2024 West Coast Conference baseball tournament
- Teams: 6
- Format: Double-elimination
- Finals site: Las Vegas Ballpark; Summerlin South, NV;
- Television: ESPN+ ESPNU

= 2024 West Coast Conference baseball tournament =

The 2024 West Coast Conference baseball tournament was held from May 22 through 25 at Las Vegas Ballpark in Summerlin South, Nevada. It was the second of four baseball tournaments the WCC has scheduled for the venue. The six team tournament winner, the San Diego Toreros, earned the league's automatic bid to the 2024 NCAA Division I baseball tournament.

The tournament used the 6-team format adapted in 2022 where 3 plays 6 and 4 plays 5 in first day elimination games.

==Seeding==
The top six finishers from the regular season were seeded one through six based on conference winning percentage. Teams 1 and 2 had a bye into the double elimination bracket while 3 played 6 and 4 played 5 in a single elimination first round.

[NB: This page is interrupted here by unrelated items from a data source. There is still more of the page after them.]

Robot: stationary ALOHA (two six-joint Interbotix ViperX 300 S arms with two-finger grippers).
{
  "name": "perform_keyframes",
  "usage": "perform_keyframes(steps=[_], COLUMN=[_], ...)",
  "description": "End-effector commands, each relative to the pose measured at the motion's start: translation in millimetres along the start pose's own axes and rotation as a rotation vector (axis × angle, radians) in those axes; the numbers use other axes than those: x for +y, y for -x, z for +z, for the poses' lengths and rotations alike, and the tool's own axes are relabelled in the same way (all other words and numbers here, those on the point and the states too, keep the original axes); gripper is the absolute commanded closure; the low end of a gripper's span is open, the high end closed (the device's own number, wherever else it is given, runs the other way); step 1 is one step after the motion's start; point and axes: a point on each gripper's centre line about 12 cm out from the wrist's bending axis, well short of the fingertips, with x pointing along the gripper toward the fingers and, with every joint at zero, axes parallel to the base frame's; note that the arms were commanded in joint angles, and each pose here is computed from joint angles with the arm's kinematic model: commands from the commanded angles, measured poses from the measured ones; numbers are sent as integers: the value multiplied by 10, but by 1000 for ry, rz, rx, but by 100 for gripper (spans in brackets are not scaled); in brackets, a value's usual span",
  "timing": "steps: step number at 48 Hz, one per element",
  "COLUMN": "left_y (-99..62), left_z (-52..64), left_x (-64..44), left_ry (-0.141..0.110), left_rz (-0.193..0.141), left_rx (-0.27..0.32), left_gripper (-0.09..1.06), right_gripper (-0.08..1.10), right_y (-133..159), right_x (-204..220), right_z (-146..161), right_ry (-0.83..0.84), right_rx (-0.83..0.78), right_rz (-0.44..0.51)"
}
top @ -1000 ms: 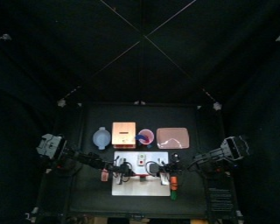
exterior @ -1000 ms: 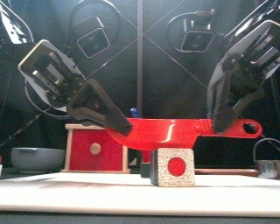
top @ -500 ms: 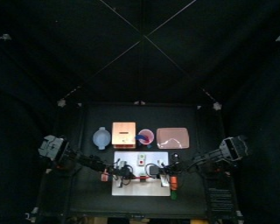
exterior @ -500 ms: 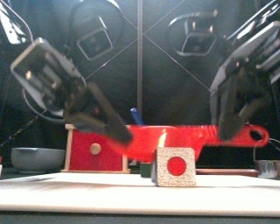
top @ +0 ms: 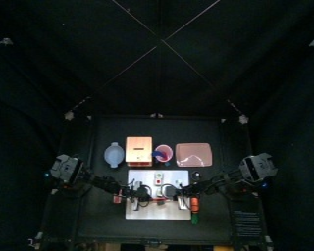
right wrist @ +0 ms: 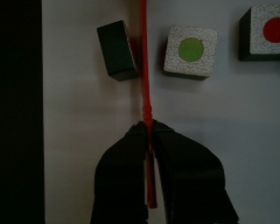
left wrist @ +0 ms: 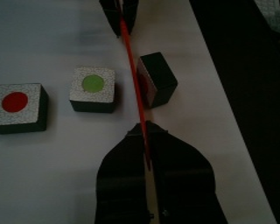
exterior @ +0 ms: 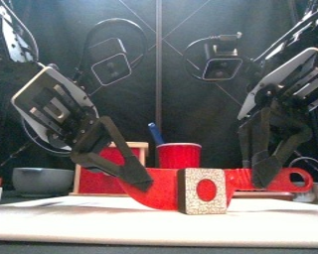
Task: Cut the sushi into 4 pieces with the knife
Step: Cut the sushi into 4 pieces
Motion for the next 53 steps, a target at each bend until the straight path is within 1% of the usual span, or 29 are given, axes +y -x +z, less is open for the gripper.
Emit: perform_keyframes(steps=[1, 5, 8, 9, 17, 24, 28, 32, 35, 36, 38, 40, 48, 53], left_y=[-41, -28, -17, -13, 19, 60, 91, 125, 148, 151, 174, 201, 344, 459], left_z=[-64, -35, -10, -6, 55, 104, 145, 200, 247, 252, 306, 351, 549, 675], left_x=[84, 187, 254, 290, 431, 520, 525, 507, 461, 458, 427, 407, 376, 366], left_ry=[-3, 5, 7, 5, -13, -21, -29, -55, -84, -90, -107, -116, -121, -120], left_rz=[19, 37, 47, 52, 66, 76, 73, 62, 45, 43, 33, 27, 23, 22], left_rx=[39, 34, 28, 27, 17, 16, 13, 0, -14, -15, -31, -46, -111, -154], left_gripper=[71, 71, 71, 71, 71, 71, 71, 68, 66, 65, 61, 57, 35, 24], right_gripper=[95, 95, 95, 95, 95, 95, 95, 95, 95, 95, 95, 95, 95, 95], right_y=[-41, -25, -16, -12, 28, 62, 89, 124, 162, 170, 204, 241, 379, 503], right_x=[-56, -122, -170, -191, -272, -305, -295, -270, -263, -262, -257, -249, -216, -200], right_z=[2, 10, 19, 26, 85, 124, 148, 165, 197, 201, 229, 248, 265, 258], right_ry=[3, -2, -8, -10, -4, -4, -4, 1, -4, -5, -5, -4, 8, 6], right_rx=[5, 4, 1, -1, -21, -35, -46, -54, -67, -68, -79, -85, -94, -105], right_rz=[-12, -24, -32, -36, -51, -57, -54, -50, -47, -47, -46, -45, -43, -41])
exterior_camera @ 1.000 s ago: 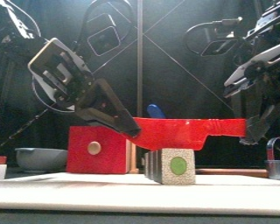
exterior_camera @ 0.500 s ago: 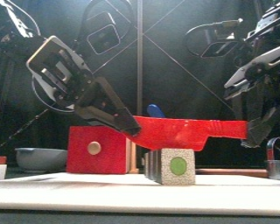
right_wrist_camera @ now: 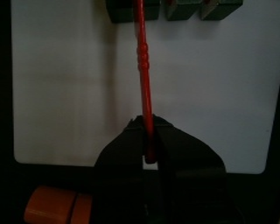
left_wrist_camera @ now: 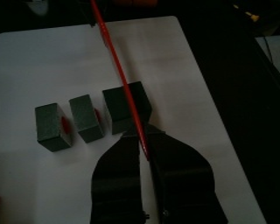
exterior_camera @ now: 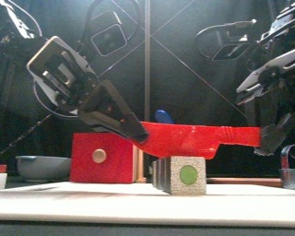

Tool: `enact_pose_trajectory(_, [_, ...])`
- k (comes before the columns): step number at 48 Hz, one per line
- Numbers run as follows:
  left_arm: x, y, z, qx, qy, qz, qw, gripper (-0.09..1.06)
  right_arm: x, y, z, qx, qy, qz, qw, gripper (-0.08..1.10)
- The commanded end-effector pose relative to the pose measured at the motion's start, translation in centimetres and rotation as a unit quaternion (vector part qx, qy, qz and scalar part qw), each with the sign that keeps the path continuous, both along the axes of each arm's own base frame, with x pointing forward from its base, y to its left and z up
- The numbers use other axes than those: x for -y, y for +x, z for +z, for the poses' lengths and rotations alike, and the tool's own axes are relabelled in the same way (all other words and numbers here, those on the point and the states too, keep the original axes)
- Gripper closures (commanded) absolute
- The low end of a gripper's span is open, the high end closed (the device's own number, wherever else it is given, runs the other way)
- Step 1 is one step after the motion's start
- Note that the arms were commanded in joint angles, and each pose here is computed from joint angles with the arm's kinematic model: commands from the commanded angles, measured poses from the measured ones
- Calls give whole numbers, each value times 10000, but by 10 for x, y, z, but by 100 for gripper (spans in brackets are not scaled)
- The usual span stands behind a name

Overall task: Place sushi on board then cut the sushi with the knife then place the pieces on the plate
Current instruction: Cut the sushi into 4 pieces

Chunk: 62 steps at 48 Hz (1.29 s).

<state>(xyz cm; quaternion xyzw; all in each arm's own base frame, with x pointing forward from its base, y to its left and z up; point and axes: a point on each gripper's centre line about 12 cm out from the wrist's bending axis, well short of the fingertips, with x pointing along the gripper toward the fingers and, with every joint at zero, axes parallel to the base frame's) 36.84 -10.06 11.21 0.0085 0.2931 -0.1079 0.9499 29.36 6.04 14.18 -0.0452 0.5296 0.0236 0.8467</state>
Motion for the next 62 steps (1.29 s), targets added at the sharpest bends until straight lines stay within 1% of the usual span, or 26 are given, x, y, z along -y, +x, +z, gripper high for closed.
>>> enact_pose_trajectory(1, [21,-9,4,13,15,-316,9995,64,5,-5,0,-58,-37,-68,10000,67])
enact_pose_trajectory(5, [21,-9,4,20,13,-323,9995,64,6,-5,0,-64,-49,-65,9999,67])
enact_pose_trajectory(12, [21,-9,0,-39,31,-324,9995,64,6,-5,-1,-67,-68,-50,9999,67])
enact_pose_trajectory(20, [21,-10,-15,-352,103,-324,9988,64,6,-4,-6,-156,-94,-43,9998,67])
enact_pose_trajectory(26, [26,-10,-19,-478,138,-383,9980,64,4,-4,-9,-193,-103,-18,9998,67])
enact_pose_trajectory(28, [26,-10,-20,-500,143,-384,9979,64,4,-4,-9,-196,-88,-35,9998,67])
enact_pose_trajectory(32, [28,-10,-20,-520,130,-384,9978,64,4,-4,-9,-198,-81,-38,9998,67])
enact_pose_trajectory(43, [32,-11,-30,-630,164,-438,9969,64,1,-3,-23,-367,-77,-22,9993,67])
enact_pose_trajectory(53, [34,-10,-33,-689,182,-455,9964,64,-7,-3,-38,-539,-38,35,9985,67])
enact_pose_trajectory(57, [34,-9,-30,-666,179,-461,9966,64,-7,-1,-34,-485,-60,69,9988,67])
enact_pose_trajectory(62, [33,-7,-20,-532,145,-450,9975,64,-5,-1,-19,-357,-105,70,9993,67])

| Team | W | L | Pct. | GB | Seed |
|---|---|---|---|---|---|
| San Diego | 20 | 4 | .833 | - | 1 |
| Portland | 19 | 5 | .792 | 1 | 2 |
| Saint Mary's | 17 | 8 | .680 | 3 | 3 |
| Gonzaga | 14 | 10 | .583 | 6 | 4 |
| Santa Clara | 12 | 12 | .500 | 8 | 5 |
| Pepperdine | 9 | 15 | .375 | 11 | 6 |
| Loyola Marymount | 9 | 15 | .375 | 11 | - |
| San Francisco | 4 | 20 | .167 | 16 | — |
| Pacific | 5 | 19 | .208 | 15 | — |

Tiebreakers:
Pepperdine is the #6 position because they went 2-1 vs. Loyola Marymount.

==Results==

===Play-in round===

Wednesday, May 22
| Team | R |
|---|---|
| #6 Pepperdine | 10 |
| #3 Saint Mary's | 14 |

Wednesday, May 22
| Team | R |
|---|---|
| #5 Santa Clara | 4 |
| #4 Gonzaga | 9 |

==Schedule==
All matches except the championship game were broadcast on ESPN+. The championship game was televised on ESPNU.

Game: Time*; Matchup^{#}; Television; Attendance
Wednesday, May 22
1: 3:00 p.m.; #3 Saint Mary's 14, #6 Pepperdine 10; ESPN+
2: 7:40 p.m.; #4 Gonzaga 9, #5 Santa Clara 4; 812
Thursday, May 23
3: 3:00 p.m.; #1 San Diego 10, #4 Gonzaga 7; ESPN+
4: 7:30 p.m.; #2 Portland 16, #3 Saint Mary's 7; 1225
Friday, May 24
5: 12:00 p.m.; #4 Gonzaga 11, #3 Saint Mary's 5; ESPN+
6: 4:25 p.m.; #1 San Diego 7, #2 Portland 5
7: 8:40 p.m.; #2 Portland 21, #4 Gonzaga 3; 430
Championship – Saturday, May 25
8: 1:00 p.m.; #1 San Diego 8, #2 Portland 6; ESPNU; 803
*Game times in Pacific Time. # – Rankings denote tournament seed.